The night isn’t defined by abrupt mood swings, but by JIN’s expert control over pacing. He builds emotional arcs with precision — the slow incline of ballads, the sudden bursts of comedy, the electrifying energy of crowd games. Without BTS’s group interplay, his solo sound leans into adult-contemporary pop-rock — warm guitars, earnest lyrics, melodies that fill arenas. The humor and skits aren’t distractions but layers that deepen the ballads and justify the euphoric peaks. Beneath it all is an artist rooted in sincerity, even when he’s laughing.

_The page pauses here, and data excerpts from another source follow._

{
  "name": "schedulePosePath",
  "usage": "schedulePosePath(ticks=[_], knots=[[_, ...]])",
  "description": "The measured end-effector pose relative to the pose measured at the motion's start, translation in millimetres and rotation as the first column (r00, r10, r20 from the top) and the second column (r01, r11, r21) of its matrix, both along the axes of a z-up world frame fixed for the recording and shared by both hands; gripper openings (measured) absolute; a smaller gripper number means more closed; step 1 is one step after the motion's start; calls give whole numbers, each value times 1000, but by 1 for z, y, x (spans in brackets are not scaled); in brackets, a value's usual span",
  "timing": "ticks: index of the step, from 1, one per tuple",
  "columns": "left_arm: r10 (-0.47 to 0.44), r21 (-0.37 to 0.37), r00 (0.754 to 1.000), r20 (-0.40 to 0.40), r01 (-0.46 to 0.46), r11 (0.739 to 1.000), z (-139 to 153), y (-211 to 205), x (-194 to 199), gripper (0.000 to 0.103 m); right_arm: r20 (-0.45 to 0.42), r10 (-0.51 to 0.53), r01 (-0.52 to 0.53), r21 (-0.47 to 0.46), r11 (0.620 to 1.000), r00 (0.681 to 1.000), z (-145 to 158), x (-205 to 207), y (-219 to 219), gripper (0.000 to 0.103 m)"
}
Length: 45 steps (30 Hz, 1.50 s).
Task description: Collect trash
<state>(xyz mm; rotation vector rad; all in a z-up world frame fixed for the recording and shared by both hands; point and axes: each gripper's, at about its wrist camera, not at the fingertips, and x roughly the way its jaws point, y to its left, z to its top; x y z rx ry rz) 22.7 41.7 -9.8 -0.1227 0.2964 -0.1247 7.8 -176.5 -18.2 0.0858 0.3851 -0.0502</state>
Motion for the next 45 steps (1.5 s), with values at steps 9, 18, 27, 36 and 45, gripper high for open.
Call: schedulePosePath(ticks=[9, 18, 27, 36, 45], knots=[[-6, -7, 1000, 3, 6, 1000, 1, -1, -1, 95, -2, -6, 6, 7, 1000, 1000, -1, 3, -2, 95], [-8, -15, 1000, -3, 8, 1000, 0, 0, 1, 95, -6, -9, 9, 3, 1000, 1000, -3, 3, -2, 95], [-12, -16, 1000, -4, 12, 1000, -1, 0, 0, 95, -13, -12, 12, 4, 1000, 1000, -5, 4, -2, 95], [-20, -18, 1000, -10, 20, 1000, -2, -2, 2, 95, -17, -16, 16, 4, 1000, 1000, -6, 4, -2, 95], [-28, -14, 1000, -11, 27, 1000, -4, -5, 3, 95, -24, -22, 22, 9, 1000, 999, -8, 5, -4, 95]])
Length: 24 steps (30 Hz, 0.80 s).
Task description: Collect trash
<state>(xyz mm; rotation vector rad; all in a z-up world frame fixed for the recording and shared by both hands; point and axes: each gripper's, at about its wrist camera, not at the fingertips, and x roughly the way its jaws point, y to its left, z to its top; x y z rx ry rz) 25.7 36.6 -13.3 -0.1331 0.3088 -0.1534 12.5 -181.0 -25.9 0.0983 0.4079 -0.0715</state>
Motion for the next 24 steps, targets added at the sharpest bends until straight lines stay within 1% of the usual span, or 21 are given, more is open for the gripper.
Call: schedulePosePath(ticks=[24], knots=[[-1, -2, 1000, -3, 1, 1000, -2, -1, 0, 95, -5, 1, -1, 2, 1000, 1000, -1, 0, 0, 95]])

This isn’t the tour of someone reinventing themselves. It’s the tour of someone secure in who they are. The games, the laughter, the piano ballads — all different sides of the same mission: connection without pretense. The line from “I’ll Be There” — “I swear I will always sing for you” — isn’t just a lyric. It’s a vow JIN keeps, night after night.
When “Spring Day” closes the BTS medley, JIN sinks to the stage edge. The crowd, unprompted, keeps singing softly. He pulls out his in-ear monitor to listen, eyes wide, starry, stunned. His closing line — “Please stay there a little longer, stay there” — feels less like a lyric and more like a heartfelt plea. And you believe him. Because here, in this shared space, it’s clear that all of this — the music, the moment, the fans — means just as much to him as it does to us.